◆ ASSIGNMENT:
In how many lines of the records below does the word "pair" appear? Answer with the number alone.

***** WORKING DATA

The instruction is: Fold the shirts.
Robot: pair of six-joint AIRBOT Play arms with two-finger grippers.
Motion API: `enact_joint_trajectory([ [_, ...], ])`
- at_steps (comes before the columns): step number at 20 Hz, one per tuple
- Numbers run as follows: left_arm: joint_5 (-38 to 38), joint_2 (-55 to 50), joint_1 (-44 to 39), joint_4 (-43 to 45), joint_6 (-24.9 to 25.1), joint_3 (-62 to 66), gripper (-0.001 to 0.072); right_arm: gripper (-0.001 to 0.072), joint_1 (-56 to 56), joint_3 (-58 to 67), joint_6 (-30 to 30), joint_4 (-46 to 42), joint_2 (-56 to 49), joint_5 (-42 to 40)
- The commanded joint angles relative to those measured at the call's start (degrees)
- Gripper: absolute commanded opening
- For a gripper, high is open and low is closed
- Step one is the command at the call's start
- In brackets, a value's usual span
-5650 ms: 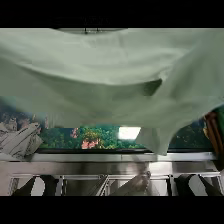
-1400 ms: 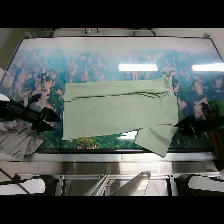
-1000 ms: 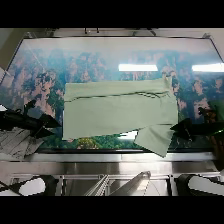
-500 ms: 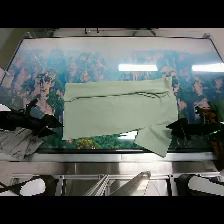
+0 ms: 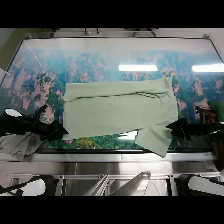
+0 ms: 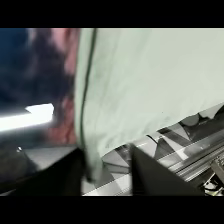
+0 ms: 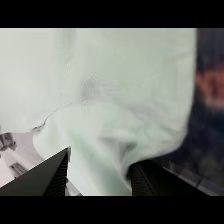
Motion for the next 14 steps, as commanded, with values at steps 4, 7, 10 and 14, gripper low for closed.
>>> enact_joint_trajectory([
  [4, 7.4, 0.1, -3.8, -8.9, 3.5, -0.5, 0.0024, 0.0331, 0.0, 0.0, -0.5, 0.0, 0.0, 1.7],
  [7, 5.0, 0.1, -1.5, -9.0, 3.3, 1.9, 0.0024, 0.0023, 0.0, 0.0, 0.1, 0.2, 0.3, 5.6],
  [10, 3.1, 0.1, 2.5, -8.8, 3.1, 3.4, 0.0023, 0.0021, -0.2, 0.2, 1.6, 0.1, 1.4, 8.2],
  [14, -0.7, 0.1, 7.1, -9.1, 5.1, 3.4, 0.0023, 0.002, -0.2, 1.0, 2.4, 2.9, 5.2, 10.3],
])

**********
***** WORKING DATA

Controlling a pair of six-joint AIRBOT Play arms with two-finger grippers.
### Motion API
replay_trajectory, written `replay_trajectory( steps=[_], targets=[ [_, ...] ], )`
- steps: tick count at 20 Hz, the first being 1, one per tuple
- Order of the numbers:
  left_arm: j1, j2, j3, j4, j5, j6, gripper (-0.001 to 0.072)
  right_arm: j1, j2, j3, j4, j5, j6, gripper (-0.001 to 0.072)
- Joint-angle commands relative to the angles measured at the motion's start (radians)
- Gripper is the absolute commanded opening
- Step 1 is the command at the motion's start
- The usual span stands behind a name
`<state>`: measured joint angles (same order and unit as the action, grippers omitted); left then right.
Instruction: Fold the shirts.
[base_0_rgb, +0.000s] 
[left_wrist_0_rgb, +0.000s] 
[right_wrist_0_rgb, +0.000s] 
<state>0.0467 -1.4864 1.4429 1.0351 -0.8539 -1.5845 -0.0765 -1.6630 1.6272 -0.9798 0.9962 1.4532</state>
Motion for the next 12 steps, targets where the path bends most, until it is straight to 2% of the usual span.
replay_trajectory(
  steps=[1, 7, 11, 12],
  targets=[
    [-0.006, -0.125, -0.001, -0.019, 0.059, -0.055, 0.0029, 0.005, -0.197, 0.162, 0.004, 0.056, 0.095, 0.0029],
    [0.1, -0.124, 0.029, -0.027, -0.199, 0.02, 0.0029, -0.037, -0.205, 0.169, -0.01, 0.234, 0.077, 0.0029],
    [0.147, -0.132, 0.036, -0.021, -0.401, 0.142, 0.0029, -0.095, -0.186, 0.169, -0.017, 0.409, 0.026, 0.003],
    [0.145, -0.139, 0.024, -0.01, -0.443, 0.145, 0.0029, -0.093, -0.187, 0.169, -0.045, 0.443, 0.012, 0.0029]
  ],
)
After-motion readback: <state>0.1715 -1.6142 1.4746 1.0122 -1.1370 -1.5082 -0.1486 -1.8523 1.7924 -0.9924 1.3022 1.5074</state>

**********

◆ ANSWER FOR THE TASK:
2